Mr Anand also notes that: “The Qualcomm product is an off-the-shelf solution limiting the ability for handset manufacturers to differentiate whereas the products from IQE’s customers are customised to the requirements of handset makers. In our view, Qualcomm largely targets the low-end of the smartphone market.” It’s worth remembering, too, that high-end smartphones have between four and six times as much compound semiconductor content versus a low-end phone. During an earnings call three weeks ago, Skyworks management said that: “The low-end silicon based RF market is tiny. It’s not a very attractive market for us......it’s maybe 5 per cent or 6 per cent of our revenue and it will not be accretive to margin.” RFMD, another one of IQE’s customers, expects silicon based RF products to account for less than 5 per cent of revenues in the first quarter this year. So, in effect, the market Qualcomm is targeting accounts for only 5-6 per cent of IQE’s revenues and even then the US giant is unable to offer the same solutions to customers as IQE, given the differences in the technology used.

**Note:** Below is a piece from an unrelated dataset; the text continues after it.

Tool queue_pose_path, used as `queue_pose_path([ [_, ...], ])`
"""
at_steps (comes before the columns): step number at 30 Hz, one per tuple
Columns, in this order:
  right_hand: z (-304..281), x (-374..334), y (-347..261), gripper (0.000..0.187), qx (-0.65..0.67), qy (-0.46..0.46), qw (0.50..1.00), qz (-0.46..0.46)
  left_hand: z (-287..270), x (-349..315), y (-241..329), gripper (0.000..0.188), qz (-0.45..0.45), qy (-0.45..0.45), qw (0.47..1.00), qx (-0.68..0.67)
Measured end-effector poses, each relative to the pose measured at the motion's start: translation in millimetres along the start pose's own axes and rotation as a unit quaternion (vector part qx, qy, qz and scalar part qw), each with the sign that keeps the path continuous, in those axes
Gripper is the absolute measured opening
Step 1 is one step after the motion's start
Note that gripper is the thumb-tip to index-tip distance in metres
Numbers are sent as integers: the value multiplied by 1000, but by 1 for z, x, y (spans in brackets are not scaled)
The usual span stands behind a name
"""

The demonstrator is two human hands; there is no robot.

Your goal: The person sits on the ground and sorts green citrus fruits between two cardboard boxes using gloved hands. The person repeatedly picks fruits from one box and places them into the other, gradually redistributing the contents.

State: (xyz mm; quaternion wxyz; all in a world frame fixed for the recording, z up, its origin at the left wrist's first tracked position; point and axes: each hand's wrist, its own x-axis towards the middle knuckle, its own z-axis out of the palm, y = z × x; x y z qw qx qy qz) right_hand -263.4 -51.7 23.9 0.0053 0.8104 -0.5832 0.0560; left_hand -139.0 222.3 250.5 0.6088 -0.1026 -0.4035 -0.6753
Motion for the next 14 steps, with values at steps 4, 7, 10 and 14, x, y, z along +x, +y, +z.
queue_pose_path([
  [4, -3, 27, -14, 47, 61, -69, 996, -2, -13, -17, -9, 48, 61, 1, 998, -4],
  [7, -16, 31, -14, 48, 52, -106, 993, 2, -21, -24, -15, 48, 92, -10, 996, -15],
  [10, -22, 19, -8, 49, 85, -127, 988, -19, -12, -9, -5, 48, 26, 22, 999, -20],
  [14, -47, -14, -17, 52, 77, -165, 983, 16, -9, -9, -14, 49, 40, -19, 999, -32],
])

Espirito Santo are maintaining their 2013 pre-tax estimate at £11.4m based on revenues of £146m to produce EPS of 2.5p. For 2014, the broker forecasts profits of £19.5m and EPS of 3.6p assuming a rise in on turnover to £159m. On this basis, IQE shares are rated on less than 12 times current year earnings estimates.

Trading volumes

In late trading yesterday, around 7.175m shares were sold at 29p, a significant discount to the market price of 33.5p, and there was another 985,000 trade first thing on Friday at the same price which has dragged down IQE’S share price. In total, these four trades represent 1.26 per cent of the company’s issued share capital of 645m shares.

Investors may also be reacting to online news reports that IQE’s recently completed $75m acquisition of US business Kopin Wireless is to be examined by the Office of Fair Trading (OFT). IQE has yet to make a statement to the London Stock Exchange, but it has been reported by online news agencies that comments have been invited by the OFT, with a deadline of 4 March 2013. If an inquiry is opened then the remit would be to examine whether the deal is as a "relevant merger situation" and determine whether it substantially lessens competition.

But even if these reports – which have yet to be substantiated by IQE - have foundation and an inquiry is launched by the OFT, it doesn’t mean that the deal will be deemed a merger situation. Moreover, at the current price, IQE shares are back to where they were 12 months ago even though the company has made substantial operational progress in the meantime and is below the levels I recommended buying in at. These were at 31.5p (Tech that and rally, 19 October 2012); 28.5p (Happy capital returns, 17 December 2012); 33p (A tech share worth buying now, 10 January 2013) and 35p (Time to dial into profit, 13 February 2013).